Witches Brew: WashPost Promotes Gay Vegan Wiccan

November 1st, 2017 9:58 AM

The Washington Post promotes liberals of all stripes. On the Saturday before Halloween, the front of the Style section carried the headline "A witch spells it out: You're responsible for your own reality." David Salisbury is a believer in witchcraft as one way to be a social-justice warrior -- animal rights and environmentalism. The religious right is often covered by the Post as pushing a strange and possibly dangerous belief system.

But not David, the gay vegan witch, who needs help explaining how he's nice, and normal, too: "I always tell people I've never seen the inside of a closet - broomstick or otherwise," he says.

Post reporter Ellen McCarthy explained that as a child, David met a friend's mom who was "high priestess of a local coven."

What he encountered through Miss Tina was a worldview and practice that gave him a sense of control over his life. "Witchcraft is very much based on personal responsibility," he says. "So when I would go through rough times I would always have those guiding principles of the craft that would say, 'This is your doing. You're creating your own world. Are you going to wallow in what's happening or are you going to change it?"

He dove in, soaking up as much time with Miss Tina as he could, saving up lunch money to buy books and attending holiday celebrations with the coven. To a kid whose greatest solace was nature, a religion that focused on the changing seasons and the lunar tides had deep resonance. He loved Wicca's reverence for the divine feminine and its emphasis on personal empowerment.

The online headline was "For this witch, Wicca is about personal responsibility and growth." It came with a promotional video where David sits at an altar with his pentagram and candles. “Witches do a lot of cleansing work, primarily because we believe our actions in the world are all things that we are personally responsible for, so we’re much more likely to be successful and forces for positive change, if we approach our day cleanly and freely.”  

He describes the Wiccan religion as one founded on the belief that people operate best when "connected with environmental energies, so that we can meet our own greatest potential."

"A lot of what I call magical practices are based on finding and claiming your personal power, your place in the world," says David, now 30. "So you end up gaining this strong compass of direction and confidence."

That self-possession was enough to help David ignore the objections of his stepfather, a devout Christian who opposed both David's sexuality and his chosen religion, and the taunts of his classmates. "If you just own everything that you are, it's really hard for bullies to pinpoint something to pick on you with," he says.

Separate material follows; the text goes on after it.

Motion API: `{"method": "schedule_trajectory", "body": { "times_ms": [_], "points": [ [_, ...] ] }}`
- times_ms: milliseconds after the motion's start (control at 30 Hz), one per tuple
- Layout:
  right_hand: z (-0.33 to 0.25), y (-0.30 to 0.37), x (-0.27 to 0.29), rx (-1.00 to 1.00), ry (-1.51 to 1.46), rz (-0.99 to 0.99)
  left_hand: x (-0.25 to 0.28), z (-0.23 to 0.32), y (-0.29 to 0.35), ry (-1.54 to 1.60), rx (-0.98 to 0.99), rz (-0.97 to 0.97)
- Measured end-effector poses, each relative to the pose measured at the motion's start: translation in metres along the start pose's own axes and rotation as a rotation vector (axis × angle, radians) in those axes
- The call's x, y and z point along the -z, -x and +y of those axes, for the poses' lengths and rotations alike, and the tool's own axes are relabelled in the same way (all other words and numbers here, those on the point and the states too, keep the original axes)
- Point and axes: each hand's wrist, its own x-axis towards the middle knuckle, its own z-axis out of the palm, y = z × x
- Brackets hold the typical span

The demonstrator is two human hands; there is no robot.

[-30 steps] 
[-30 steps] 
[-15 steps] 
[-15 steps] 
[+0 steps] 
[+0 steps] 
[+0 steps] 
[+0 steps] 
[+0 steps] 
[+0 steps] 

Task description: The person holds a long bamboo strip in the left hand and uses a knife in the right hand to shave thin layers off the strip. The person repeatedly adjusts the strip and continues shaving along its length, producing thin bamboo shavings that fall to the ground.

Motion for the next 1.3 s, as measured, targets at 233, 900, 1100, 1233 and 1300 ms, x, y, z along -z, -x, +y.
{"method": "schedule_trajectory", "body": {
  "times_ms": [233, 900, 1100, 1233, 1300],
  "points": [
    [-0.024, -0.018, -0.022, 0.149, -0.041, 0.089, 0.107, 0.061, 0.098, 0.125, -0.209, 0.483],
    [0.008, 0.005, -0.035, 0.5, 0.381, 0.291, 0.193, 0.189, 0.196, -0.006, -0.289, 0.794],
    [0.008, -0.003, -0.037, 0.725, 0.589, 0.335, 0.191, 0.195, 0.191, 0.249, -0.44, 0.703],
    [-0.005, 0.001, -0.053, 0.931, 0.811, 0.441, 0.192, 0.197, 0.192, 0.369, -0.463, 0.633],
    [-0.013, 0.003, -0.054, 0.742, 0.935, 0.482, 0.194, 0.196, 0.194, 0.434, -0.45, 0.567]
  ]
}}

David's Wiccan belief that "we're responsible for making things the way we want them to be" drove him into activism. He started his high school's environmental protection group and led the gay-straight alliance. And instead of going right to college, he took an internship with PETA and became a vegan.

That passage was the one mention where the Post allowed a critic of Wiccans to surface, but only as the perspective of "bullies" who "pick on you."

McCarthy wrapped up this promotional story with the obligatory note of clearing up "misconceptions" from people who fear the occult: 

This Halloween, David will join his coven for a silent dinner, called a dumb supper, to mark the holiday they call Samhain. Each participant will bring the favorite food of a deceased loved one, and once the solemn meal is finished, the gathering will turn into a more traditional Halloween party.

David knows that witches still get a bad rap. And he doesn't expect that to change in his lifetime. But he hopes to upend the stereotype with each person he encounters.

"Sometimes all it takes is a few seconds for someone to meet someone and say, 'Oh, well, they seem like a regular person.' Or, 'Oh, they seem kind,' " he says. "That act alone just shatters so much misconception."

The story promoted the Firefly House, a "pan-Pagan organization, and they were not alone. ABC's Good Morning Washington also aired a local promotional segment, complete with plug for the website.